I'm not concerned with non basic multilingual plane characters, so the example from Alice In Wonderland at the beginning contains a non-ASCII Unicode decimal code 8217 (https://www.codetable.net/decimal/8217). Here's some example code. And I would want matches to contain (0, 39, 49) instead of (0, 41, 51). Pretty new to Rust so apologies in advance.
fn main() {
let doc = "The Project Gutenberg eBook of Alice’s Adventures in Wonderland, by Lewis Carroll";
let patterns = vec!["Adventures"];
let ac = AhoCorasickBuilder::new().auto_configure(&patterns).build(patterns);
// let indices = doc.grapheme_indices(false).collect::<Vec<(usize, &str)>>();
let mut offset = 0usize;
for mat in self.ac.find_iter(doc) {
// find start offset
// while indices[offset].0 < mat.start() {
// offset += 1;
// }
// let start = offset;
// // find end offset
// while indices[offset].0 < mat.end() {
// offset += 1;
// }
// let end = offset;
matches.push((mat.pattern(), mat.start(), mat.end()));
// push result to output array
// matches.push((mat.pattern(), start, end));
}
println!("{:#?}", matches);
}
I've commented out the parts using segmentation.

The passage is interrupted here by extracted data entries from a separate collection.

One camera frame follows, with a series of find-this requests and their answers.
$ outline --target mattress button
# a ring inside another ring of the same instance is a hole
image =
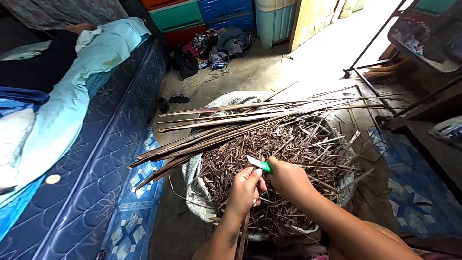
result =
[[[50,176],[47,177],[47,179],[45,180],[46,184],[55,184],[55,183],[58,183],[59,181],[61,180],[61,175],[59,174],[52,174]]]

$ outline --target green knife handle
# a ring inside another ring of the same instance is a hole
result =
[[[270,165],[267,162],[261,162],[261,169],[269,174],[273,174],[273,169],[271,169]]]

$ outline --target floral curtain
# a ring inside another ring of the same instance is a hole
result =
[[[127,18],[119,0],[0,0],[27,27],[64,29],[83,22],[101,25]]]

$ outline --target hand
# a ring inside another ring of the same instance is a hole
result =
[[[279,161],[272,156],[268,158],[267,163],[274,172],[273,175],[269,175],[271,184],[291,203],[299,204],[307,196],[319,194],[301,167],[289,162]]]
[[[252,206],[260,205],[260,194],[257,183],[262,191],[266,191],[265,180],[261,177],[261,169],[247,167],[234,177],[231,193],[226,205],[225,215],[235,215],[239,221],[244,219]]]
[[[66,25],[64,28],[68,31],[81,34],[83,31],[92,31],[96,29],[96,26],[91,25],[89,23],[81,23],[78,25]]]

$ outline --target knife
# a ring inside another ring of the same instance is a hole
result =
[[[255,165],[258,168],[261,168],[263,171],[268,172],[269,174],[273,174],[273,169],[271,169],[270,165],[267,162],[259,161],[252,156],[247,156],[247,160],[251,165]]]

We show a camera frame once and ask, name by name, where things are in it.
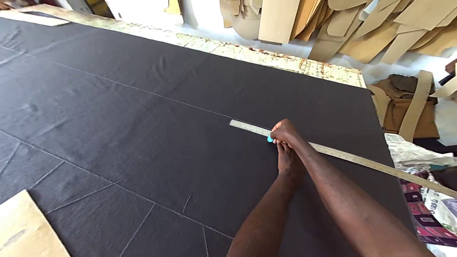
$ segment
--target folded fabric
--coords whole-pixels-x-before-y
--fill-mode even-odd
[[[398,134],[411,99],[395,98],[390,101],[384,119],[384,132]],[[435,124],[433,102],[427,101],[417,122],[414,138],[440,138]]]
[[[384,80],[380,80],[373,86],[379,87],[386,95],[391,99],[402,98],[412,99],[417,86],[416,77],[406,77],[402,75],[392,74]],[[435,92],[435,86],[432,84],[430,87],[430,94]],[[431,101],[434,104],[438,103],[438,98],[429,96],[427,101]]]

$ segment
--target cardboard pattern piece
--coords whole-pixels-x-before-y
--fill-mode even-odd
[[[400,0],[399,4],[393,9],[392,13],[403,11],[411,1],[412,0]]]
[[[256,14],[250,5],[245,5],[239,15],[232,17],[232,26],[237,34],[244,39],[259,37],[260,14]]]
[[[319,21],[320,13],[322,12],[323,4],[319,5],[319,8],[316,10],[316,13],[313,15],[311,20],[309,21],[308,25],[306,25],[305,29],[303,29],[300,34],[298,34],[295,38],[308,41],[311,34],[317,27],[317,23]]]
[[[440,31],[423,46],[412,51],[432,56],[440,56],[444,49],[457,46],[457,20]]]
[[[259,39],[287,44],[294,26],[300,0],[264,0]]]
[[[239,14],[239,5],[241,4],[240,0],[229,0],[230,3],[230,9],[232,11],[232,15],[238,15]]]
[[[370,15],[368,15],[367,19],[364,21],[362,26],[360,26],[355,37],[361,37],[367,34],[368,32],[372,31],[373,29],[381,26],[381,24],[392,13],[392,11],[398,5],[399,2],[400,0],[397,0],[382,10],[380,10],[379,7],[376,6],[373,12],[370,13]]]
[[[381,58],[381,62],[385,64],[393,64],[426,33],[427,30],[421,29],[398,34]]]
[[[358,17],[358,14],[362,11],[362,9],[363,6],[361,5],[356,17]],[[331,36],[327,33],[327,27],[330,23],[330,19],[328,19],[320,29],[316,42],[314,43],[314,46],[309,53],[308,59],[321,62],[330,60],[333,55],[343,46],[346,40],[359,27],[361,22],[361,20],[355,18],[349,26],[346,35],[344,37],[336,37]]]
[[[292,32],[290,34],[290,40],[293,40],[306,27],[308,21],[314,15],[313,8],[316,2],[320,2],[320,0],[300,0],[297,8],[297,13],[295,15]]]
[[[359,9],[360,8],[356,6],[349,9],[336,11],[330,20],[330,24],[327,28],[327,34],[331,36],[344,37],[347,29],[352,24],[356,14],[359,12]]]
[[[232,26],[232,7],[230,0],[219,0],[221,6],[221,14],[224,22],[224,28]]]
[[[327,4],[327,0],[322,1],[322,6],[319,6],[316,10],[316,14],[318,14],[318,19],[316,23],[316,27],[319,27],[320,24],[324,21],[325,14],[327,13],[327,9],[329,5]]]
[[[419,117],[422,114],[425,102],[427,102],[430,93],[433,74],[429,71],[421,70],[418,74],[418,78],[413,100],[406,111],[399,130],[399,135],[408,142],[413,142],[417,122],[419,121]]]
[[[0,205],[0,257],[70,257],[26,190]]]
[[[457,8],[451,11],[440,23],[438,23],[437,27],[444,27],[449,24],[457,17]]]
[[[325,11],[324,19],[318,24],[317,27],[321,27],[321,26],[324,24],[324,22],[325,22],[328,18],[330,18],[330,16],[332,15],[332,13],[333,13],[333,9],[331,9],[330,7],[327,7],[327,11]]]
[[[178,0],[168,0],[168,7],[164,11],[174,15],[182,15]]]
[[[329,0],[329,7],[335,11],[341,11],[365,4],[367,0]]]
[[[412,49],[416,49],[416,48],[419,48],[423,45],[425,45],[426,43],[428,43],[432,38],[434,38],[436,35],[438,35],[438,33],[440,33],[442,30],[444,29],[444,27],[436,27],[430,31],[427,31],[427,33],[425,33],[424,36],[422,36],[416,43],[414,43],[414,45],[412,47],[410,47],[409,49],[412,50]]]
[[[392,19],[385,21],[380,27],[362,37],[355,38],[355,33],[353,33],[338,52],[366,64],[397,36],[396,31],[399,25]]]
[[[381,88],[373,85],[367,85],[367,88],[374,93],[373,103],[376,108],[376,114],[379,119],[381,127],[384,125],[384,119],[386,117],[387,106],[390,102],[390,97],[386,95],[386,92]]]
[[[395,22],[427,30],[435,28],[454,9],[455,0],[415,0],[396,19]]]
[[[262,8],[263,0],[249,0],[249,5],[256,14],[259,14],[260,8]]]
[[[46,25],[46,26],[58,26],[58,25],[70,23],[69,21],[66,21],[66,20],[43,17],[43,16],[19,12],[16,10],[0,11],[0,17],[5,18],[5,19],[10,19],[10,20],[15,20],[15,21],[26,21],[26,22],[31,22],[31,23],[36,23],[36,24]]]
[[[384,8],[386,8],[387,6],[393,4],[396,1],[397,0],[381,0],[377,4],[378,10],[383,10]]]
[[[405,24],[401,24],[401,23],[399,23],[399,24],[400,24],[400,26],[397,30],[397,34],[411,32],[411,31],[418,31],[418,30],[422,29],[419,27],[414,27],[414,26],[405,25]]]

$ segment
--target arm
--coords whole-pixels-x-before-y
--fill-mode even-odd
[[[232,241],[228,257],[277,256],[295,188],[305,174],[298,155],[278,144],[279,175]]]
[[[330,215],[361,256],[434,256],[397,218],[308,144],[291,121],[280,121],[270,136],[275,143],[286,142],[294,148]]]

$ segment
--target metal ruler
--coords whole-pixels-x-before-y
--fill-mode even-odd
[[[260,128],[260,127],[257,127],[257,126],[251,125],[251,124],[247,124],[247,123],[244,123],[244,122],[241,122],[241,121],[237,121],[237,120],[231,120],[230,121],[230,126],[234,126],[234,127],[240,128],[240,129],[245,129],[245,130],[248,130],[248,131],[263,135],[263,136],[266,136],[266,137],[268,137],[270,135],[270,133],[271,133],[270,130],[267,130],[265,128]],[[456,191],[454,191],[452,189],[449,189],[447,187],[444,187],[444,186],[442,186],[440,184],[433,183],[433,182],[428,181],[426,179],[423,179],[421,177],[414,176],[412,174],[397,170],[395,168],[392,168],[390,166],[384,165],[382,163],[375,162],[375,161],[372,161],[372,160],[369,160],[369,159],[366,159],[366,158],[363,158],[363,157],[360,157],[360,156],[357,156],[357,155],[353,155],[353,154],[350,154],[350,153],[346,153],[346,152],[340,151],[340,150],[336,150],[336,149],[333,149],[333,148],[330,148],[330,147],[327,147],[327,146],[318,145],[318,144],[315,144],[315,143],[309,143],[309,144],[314,149],[316,149],[316,151],[318,151],[319,153],[330,155],[330,156],[333,156],[333,157],[336,157],[336,158],[340,158],[340,159],[343,159],[343,160],[346,160],[346,161],[354,162],[354,163],[363,165],[365,167],[369,167],[369,168],[372,168],[374,170],[381,171],[381,172],[387,173],[387,174],[392,175],[392,176],[396,176],[398,178],[407,180],[409,182],[416,183],[416,184],[421,185],[423,187],[426,187],[426,188],[435,190],[437,192],[443,193],[445,195],[448,195],[450,197],[457,198],[457,192]]]

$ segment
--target wrist
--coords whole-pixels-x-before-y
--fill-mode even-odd
[[[293,189],[297,187],[297,179],[296,176],[293,174],[292,168],[279,171],[278,177],[276,179],[283,181]]]
[[[292,148],[295,148],[297,145],[303,141],[303,138],[299,133],[291,133],[287,135],[287,142],[290,144]]]

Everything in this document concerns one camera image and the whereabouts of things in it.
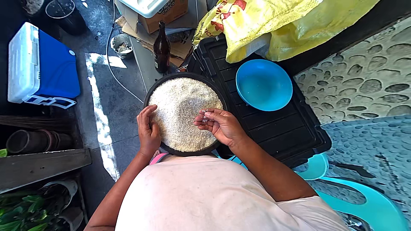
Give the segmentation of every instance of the foot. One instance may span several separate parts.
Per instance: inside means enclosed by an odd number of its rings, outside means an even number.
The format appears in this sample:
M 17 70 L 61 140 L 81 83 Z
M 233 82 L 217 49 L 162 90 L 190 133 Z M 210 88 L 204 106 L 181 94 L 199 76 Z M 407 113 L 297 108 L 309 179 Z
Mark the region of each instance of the foot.
M 160 153 L 161 153 L 160 150 L 155 151 L 153 158 L 156 157 Z

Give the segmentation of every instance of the black plastic crate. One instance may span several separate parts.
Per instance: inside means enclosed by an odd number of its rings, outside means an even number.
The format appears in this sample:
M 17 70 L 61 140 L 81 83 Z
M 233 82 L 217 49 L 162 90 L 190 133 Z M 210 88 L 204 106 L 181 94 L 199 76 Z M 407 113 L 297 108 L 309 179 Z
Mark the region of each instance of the black plastic crate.
M 192 60 L 188 71 L 205 74 L 221 88 L 228 99 L 229 111 L 237 117 L 248 136 L 291 168 L 331 148 L 330 137 L 320 127 L 320 122 L 305 103 L 302 92 L 292 78 L 293 96 L 284 108 L 260 111 L 247 105 L 237 93 L 236 73 L 246 61 L 262 57 L 252 54 L 241 62 L 230 64 L 225 61 L 226 50 L 224 35 L 201 40 L 193 53 L 196 62 Z M 224 145 L 217 151 L 221 156 L 233 155 Z

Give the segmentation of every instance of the hand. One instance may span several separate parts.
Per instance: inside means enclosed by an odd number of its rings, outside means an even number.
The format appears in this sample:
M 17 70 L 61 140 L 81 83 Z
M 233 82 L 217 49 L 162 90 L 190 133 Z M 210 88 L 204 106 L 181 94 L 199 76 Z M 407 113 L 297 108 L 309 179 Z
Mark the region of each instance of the hand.
M 230 148 L 248 138 L 233 114 L 217 108 L 200 110 L 194 125 L 200 130 L 210 131 L 218 141 Z
M 161 136 L 158 124 L 152 121 L 152 112 L 157 109 L 157 105 L 145 107 L 137 116 L 139 125 L 140 153 L 150 158 L 161 144 Z

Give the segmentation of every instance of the wooden plank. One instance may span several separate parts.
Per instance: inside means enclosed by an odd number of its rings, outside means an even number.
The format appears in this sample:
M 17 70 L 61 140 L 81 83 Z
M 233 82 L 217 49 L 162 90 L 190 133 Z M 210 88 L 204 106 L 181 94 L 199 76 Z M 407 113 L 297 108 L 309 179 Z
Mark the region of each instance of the wooden plank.
M 0 158 L 0 193 L 91 164 L 89 149 Z

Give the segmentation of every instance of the white container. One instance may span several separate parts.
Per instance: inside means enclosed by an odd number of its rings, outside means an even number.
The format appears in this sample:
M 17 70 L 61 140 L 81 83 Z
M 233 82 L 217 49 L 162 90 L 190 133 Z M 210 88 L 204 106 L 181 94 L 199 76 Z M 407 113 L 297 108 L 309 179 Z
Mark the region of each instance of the white container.
M 119 0 L 144 18 L 153 17 L 169 0 Z
M 39 88 L 39 29 L 26 22 L 9 43 L 8 101 L 20 104 Z

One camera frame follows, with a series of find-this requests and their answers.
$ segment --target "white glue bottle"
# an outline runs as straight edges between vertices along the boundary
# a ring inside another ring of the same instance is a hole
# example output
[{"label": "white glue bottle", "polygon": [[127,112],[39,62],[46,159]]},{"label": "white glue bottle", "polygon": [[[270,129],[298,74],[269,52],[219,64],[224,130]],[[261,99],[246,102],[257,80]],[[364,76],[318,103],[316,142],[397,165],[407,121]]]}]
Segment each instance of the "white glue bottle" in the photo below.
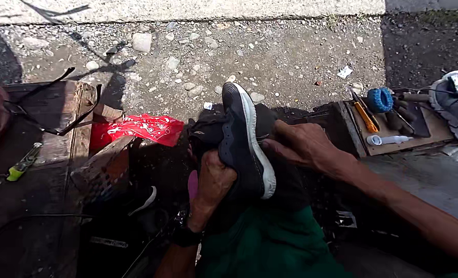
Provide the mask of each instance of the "white glue bottle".
[{"label": "white glue bottle", "polygon": [[402,142],[406,142],[411,139],[414,139],[414,137],[397,136],[397,135],[388,136],[388,137],[380,137],[378,135],[372,135],[366,138],[366,142],[368,142],[368,144],[370,145],[380,146],[382,144],[391,144],[391,143],[400,144]]}]

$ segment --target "concrete curb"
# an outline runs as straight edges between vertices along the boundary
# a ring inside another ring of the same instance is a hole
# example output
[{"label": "concrete curb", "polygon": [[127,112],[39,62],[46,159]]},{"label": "concrete curb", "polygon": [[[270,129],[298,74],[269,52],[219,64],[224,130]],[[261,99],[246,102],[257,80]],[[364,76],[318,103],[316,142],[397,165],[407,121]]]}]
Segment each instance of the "concrete curb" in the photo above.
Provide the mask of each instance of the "concrete curb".
[{"label": "concrete curb", "polygon": [[297,19],[458,10],[458,0],[0,0],[0,25]]}]

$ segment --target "red plastic bag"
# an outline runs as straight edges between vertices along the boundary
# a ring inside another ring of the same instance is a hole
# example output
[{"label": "red plastic bag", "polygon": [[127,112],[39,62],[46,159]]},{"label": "red plastic bag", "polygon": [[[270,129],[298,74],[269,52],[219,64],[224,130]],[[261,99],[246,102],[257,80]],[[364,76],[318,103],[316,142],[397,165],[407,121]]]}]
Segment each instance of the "red plastic bag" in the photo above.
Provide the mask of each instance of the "red plastic bag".
[{"label": "red plastic bag", "polygon": [[102,149],[117,138],[137,136],[169,147],[176,145],[184,123],[169,116],[151,117],[148,114],[124,117],[119,124],[92,124],[90,149]]}]

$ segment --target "wristwatch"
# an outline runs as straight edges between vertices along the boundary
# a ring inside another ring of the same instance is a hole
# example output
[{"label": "wristwatch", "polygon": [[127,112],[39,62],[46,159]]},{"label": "wristwatch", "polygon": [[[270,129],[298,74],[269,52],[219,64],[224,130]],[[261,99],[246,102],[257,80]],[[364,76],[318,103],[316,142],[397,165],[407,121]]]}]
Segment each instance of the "wristwatch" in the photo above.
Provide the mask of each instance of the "wristwatch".
[{"label": "wristwatch", "polygon": [[172,234],[172,242],[181,246],[188,247],[198,245],[201,242],[203,232],[193,232],[188,228],[188,210],[181,210],[175,218],[177,226]]}]

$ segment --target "white sneaker sole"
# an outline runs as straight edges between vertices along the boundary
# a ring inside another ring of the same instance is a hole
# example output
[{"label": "white sneaker sole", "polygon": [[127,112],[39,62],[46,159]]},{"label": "white sneaker sole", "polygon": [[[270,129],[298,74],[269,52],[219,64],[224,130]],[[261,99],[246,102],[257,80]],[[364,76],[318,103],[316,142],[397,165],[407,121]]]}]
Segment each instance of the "white sneaker sole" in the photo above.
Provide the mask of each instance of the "white sneaker sole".
[{"label": "white sneaker sole", "polygon": [[238,84],[233,83],[241,96],[241,101],[243,104],[244,116],[246,119],[246,133],[248,135],[248,145],[255,152],[257,159],[262,163],[263,166],[263,187],[265,192],[261,199],[269,199],[275,192],[275,172],[274,168],[270,164],[269,159],[263,153],[262,149],[258,145],[257,136],[256,136],[256,126],[257,126],[257,112],[255,110],[255,105],[251,100],[248,93]]},{"label": "white sneaker sole", "polygon": [[450,112],[445,111],[440,104],[436,101],[436,92],[432,90],[436,90],[436,87],[448,80],[448,77],[452,74],[458,74],[458,70],[451,71],[445,74],[442,79],[435,81],[432,86],[430,87],[431,90],[428,91],[428,95],[430,96],[430,103],[431,106],[438,112],[444,119],[447,120],[449,124],[449,128],[454,133],[455,137],[458,139],[458,119],[452,115]]}]

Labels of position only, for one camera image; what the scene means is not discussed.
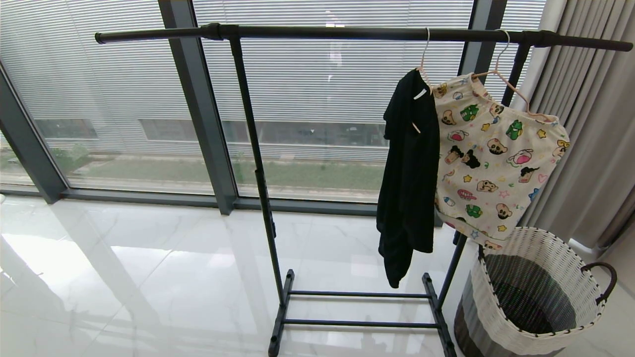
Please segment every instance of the brown basket handle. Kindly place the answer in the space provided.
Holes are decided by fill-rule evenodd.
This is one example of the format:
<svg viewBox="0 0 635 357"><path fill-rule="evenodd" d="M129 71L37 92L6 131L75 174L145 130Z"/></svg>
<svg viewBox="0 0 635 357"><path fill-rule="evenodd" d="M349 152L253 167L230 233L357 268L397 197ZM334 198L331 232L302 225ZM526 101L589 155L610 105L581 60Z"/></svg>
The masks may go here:
<svg viewBox="0 0 635 357"><path fill-rule="evenodd" d="M611 292L613 292L613 288L615 288L615 284L617 284L617 271L611 264L605 263L605 262L595 262L595 263L587 264L584 267L581 267L580 270L581 271L590 270L592 267L596 267L596 266L603 266L611 272L611 282L608 284L608 288L606 288L606 291L604 291L604 293L601 294L596 299L596 304L599 305L599 303L602 300L606 302L606 300L608 299L608 296L611 295Z"/></svg>

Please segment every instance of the rack foot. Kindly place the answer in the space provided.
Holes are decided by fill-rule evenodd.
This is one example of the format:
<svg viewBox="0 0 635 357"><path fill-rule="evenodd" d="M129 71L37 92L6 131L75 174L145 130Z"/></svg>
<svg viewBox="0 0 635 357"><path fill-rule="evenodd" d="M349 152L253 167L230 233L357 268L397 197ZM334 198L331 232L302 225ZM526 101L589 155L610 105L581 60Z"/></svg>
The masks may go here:
<svg viewBox="0 0 635 357"><path fill-rule="evenodd" d="M284 329L284 320L286 317L286 309L289 306L289 291L291 291L291 286L293 285L293 279L295 279L295 273L293 269L289 269L286 272L286 279L284 280L284 288L283 288L283 304L280 304L278 307L278 314L276 316L276 323L274 324L274 332L271 335L271 340L269 340L269 357L276 357L278 352L280 352L280 342L282 342L282 331Z"/></svg>
<svg viewBox="0 0 635 357"><path fill-rule="evenodd" d="M454 350L454 342L452 342L452 337L450 336L450 331L448 330L448 324L445 323L445 318L443 317L443 312L441 311L442 305L437 298L436 292L434 292L434 286L432 285L430 274L424 273L421 280L424 282L425 292L431 296L430 307L432 308L432 316L434 317L434 322L439 325L439 338L441 339L441 345L443 345L445 357L457 357L457 352Z"/></svg>

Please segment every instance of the woven basket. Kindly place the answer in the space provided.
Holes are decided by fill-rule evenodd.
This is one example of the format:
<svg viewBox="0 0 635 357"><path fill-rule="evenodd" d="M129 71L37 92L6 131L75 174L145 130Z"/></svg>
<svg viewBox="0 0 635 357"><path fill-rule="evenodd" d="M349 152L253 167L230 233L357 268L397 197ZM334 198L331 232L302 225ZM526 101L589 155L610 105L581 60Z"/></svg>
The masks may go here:
<svg viewBox="0 0 635 357"><path fill-rule="evenodd" d="M517 227L505 247L479 247L455 317L466 357L554 356L602 316L617 274L582 259L555 235ZM589 269L611 272L606 292Z"/></svg>

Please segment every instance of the black t-shirt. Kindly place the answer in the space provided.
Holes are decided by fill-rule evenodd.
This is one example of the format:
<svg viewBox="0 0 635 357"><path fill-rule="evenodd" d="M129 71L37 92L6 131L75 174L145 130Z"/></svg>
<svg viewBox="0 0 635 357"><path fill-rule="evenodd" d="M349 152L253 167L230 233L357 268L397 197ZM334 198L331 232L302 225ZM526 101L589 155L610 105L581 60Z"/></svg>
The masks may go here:
<svg viewBox="0 0 635 357"><path fill-rule="evenodd" d="M423 89L427 93L413 99ZM390 140L390 147L379 192L377 230L386 276L397 288L408 271L413 249L431 253L434 234L439 122L432 92L417 70L397 84L384 120L384 138Z"/></svg>

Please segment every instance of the black metal clothes rack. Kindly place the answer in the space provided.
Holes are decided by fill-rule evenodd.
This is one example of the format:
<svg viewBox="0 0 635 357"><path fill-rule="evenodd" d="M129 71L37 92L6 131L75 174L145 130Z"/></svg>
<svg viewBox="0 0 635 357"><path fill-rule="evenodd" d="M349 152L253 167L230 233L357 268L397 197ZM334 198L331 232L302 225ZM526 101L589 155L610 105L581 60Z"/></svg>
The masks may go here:
<svg viewBox="0 0 635 357"><path fill-rule="evenodd" d="M523 65L529 50L532 46L576 46L585 48L595 48L602 50L630 51L631 43L620 41L610 41L604 39L589 39L582 37L562 36L550 31L521 31L510 32L510 42L518 43L518 50L514 58L514 66L509 76L509 82L517 85ZM327 28L327 27L263 27L263 26L238 26L208 24L191 29L160 29L142 30L129 32L96 33L95 40L98 43L108 43L116 41L133 41L146 39L166 39L180 37L203 37L211 40L222 41L228 39L231 45L238 83L240 86L243 101L244 113L247 121L251 149L256 163L256 180L258 184L258 196L267 233L269 253L276 279L276 289L279 299L278 313L274 324L274 330L269 344L269 356L277 356L282 341L282 333L285 325L329 325L329 326L356 326L356 327L403 327L403 328L434 328L438 331L443 350L446 357L455 357L456 352L450 337L448 325L442 313L443 302L445 301L450 283L458 266L458 261L463 252L467 237L463 234L455 234L456 248L448 274L443 281L443 286L439 295L434 290L432 279L428 273L424 273L422 281L425 294L417 293L368 293L368 292L330 292L312 290L294 290L293 280L295 274L292 269L286 273L284 283L280 274L280 267L276 251L276 226L273 221L271 206L269 204L269 194L267 183L258 144L258 133L256 123L251 108L251 98L247 85L247 77L243 62L243 51L241 49L241 38L288 38L288 39L375 39L375 40L398 40L398 41L458 41L458 42L507 42L507 35L500 31L492 30L460 30L460 29L432 29L428 37L427 29L385 29L385 28ZM505 90L502 104L509 105L513 92L510 88ZM338 320L298 320L286 318L287 308L292 295L312 295L326 297L374 297L374 298L408 298L427 299L432 309L434 323L402 323L402 322L372 322L372 321L338 321Z"/></svg>

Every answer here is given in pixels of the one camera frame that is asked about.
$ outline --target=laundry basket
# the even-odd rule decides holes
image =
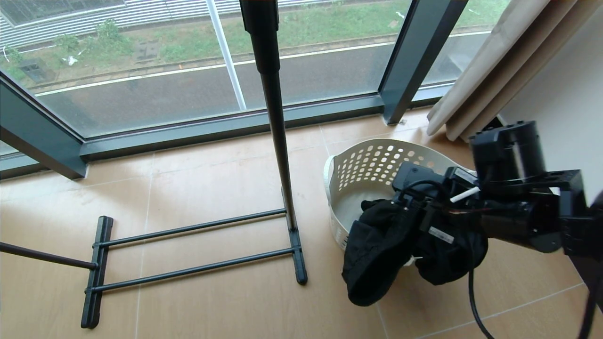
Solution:
[[[459,166],[429,147],[392,139],[367,140],[328,158],[324,164],[324,188],[331,208],[331,232],[342,249],[346,249],[352,223],[362,214],[360,203],[391,199],[391,183],[404,161],[432,168],[439,174],[450,166]]]

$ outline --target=curtain
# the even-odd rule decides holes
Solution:
[[[555,55],[603,0],[512,0],[450,91],[428,114],[428,135],[482,130]]]

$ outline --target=black fabric
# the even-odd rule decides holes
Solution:
[[[421,210],[404,209],[391,200],[363,201],[362,215],[352,225],[347,240],[342,277],[348,298],[358,306],[372,305],[390,289],[400,268],[411,255],[425,280],[434,285],[463,277],[472,263],[477,267],[488,250],[488,239],[475,232],[434,220],[438,229],[452,237],[450,244],[419,230]]]

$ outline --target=tiled floor
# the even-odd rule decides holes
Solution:
[[[481,338],[466,278],[434,287],[405,268],[385,298],[360,308],[347,300],[340,276],[343,253],[329,231],[324,162],[380,137],[421,143],[471,167],[465,144],[425,135],[425,114],[408,113],[396,127],[373,116],[288,132],[305,287],[286,256],[105,293],[99,326],[84,330],[86,271],[2,254],[2,338]],[[100,215],[115,219],[115,239],[282,207],[269,135],[95,163],[77,182],[44,173],[1,186],[2,241],[84,260]],[[112,249],[106,282],[288,246],[283,218],[223,227]],[[492,240],[475,284],[496,338],[578,333],[587,289],[561,253]],[[598,314],[592,338],[602,336]]]

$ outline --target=sticker
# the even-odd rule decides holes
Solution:
[[[476,177],[472,176],[468,172],[463,171],[462,169],[460,169],[458,167],[454,170],[454,174],[456,174],[457,177],[465,179],[466,181],[470,182],[472,185],[475,185],[475,182],[477,180]]]
[[[449,244],[451,244],[454,241],[454,237],[452,235],[449,235],[446,232],[442,232],[435,227],[430,227],[428,230],[428,233],[438,239],[448,242]]]

I'm not concerned with non basic multilingual plane characters
Hmmm, okay, I guess I'm confused by this. Especially since you jumped to graphemes. Writing code that works within the BMP but not outside it is a really bad idea IMO. At the very least, please consider returning an error if non-BMP codepoints are detected. You might think your inputs will never have a non-BMP codepoint, but if that ever changes, bad things happen. In the best case, you'll get an out-of-bounds panic from a bad offset. Worst case, you won't get any overt error at all, and instead, the offsets will just be subtly incorrect.
It's usually not hard to adapt whatever code you write to work with non-BMP codepoints. Typically, code is only broken in this respect when it assumes that UTF-16 is a fixed width encoding. (It's not. It's variable width just like UTF-8.)
What led you to want to use graphemes for this? This whole issue was about codepoint offsets, and then bam, in came graphemes. I'm very confused about that.
And I would want matches to contain (0, 39, 49) instead of (0, 41, 51). Pretty new to Rust so apologies in advance.
This should do it. And it works with non-BMP codepoints. Remember, this is returning codepoint offsets and not UTF-16 code unit offsets. They are two different things!
use aho_corasick::AhoCorasickBuilder;
fn main() {
let doc = "The Project Gutenberg eBook of Alice’s Adventures in Wonderland, by Lewis Carroll";
let patterns = vec!["Adventures"];
let ac = AhoCorasickBuilder::new().auto_configure(&patterns).build(patterns);
let byte_to_codepoint = new_byte_to_codepoint_map(doc);
let mut matches = vec![];
for mat in ac.find_iter(doc) {
let start = byte_to_codepoint[mat.start()];
let end = byte_to_codepoint[mat.end()];
matches.push((mat.pattern(), start, end));
}
println!("{:?}", matches);
}
/// The vector returned maps byte offsets in the given document to their
/// corresponding codepoint offsets. Byte offsets that fall between an encoded
/// codepoint boundary should never be used, and in the map returned, are
/// mapped to usize::MAX.
fn new_byte_to_codepoint_map(doc: &str) -> Vec<usize> {
let mut map = vec![usize::MAX; doc.len()];
for (codepoint_off, (byte_off, _)) in doc.char_indices().enumerate() {
map[byte_off] = codepoint_off;
}
map
}
For reference, the above code is slightly wrong, missing final value, here's a fixed version:
fn new_byte_to_codepoint_map(haystack: &str) -> Vec<usize>
let mut byte_to_code_point = vec![usize::MAX; haystack.len() + 1];
let mut max_codepoint = 0;
for (codepoint_off, (byte_off, _)) in haystack.char_indices().enumerate() {
byte_to_code_point[byte_off] = codepoint_off;
max_codepoint = codepoint_off;
}
// End index is exclusive (e.g. 0:3 is first 3 characters), so handle
// the case where pattern is at end of string.
if haystack.len() > 0 {
byte_to_code_point[haystack.len()] = max_codepoint + 1;
}
byte_to_code_point
}
Added more bug fixes to above, courtesy of property testing with Hypothesis.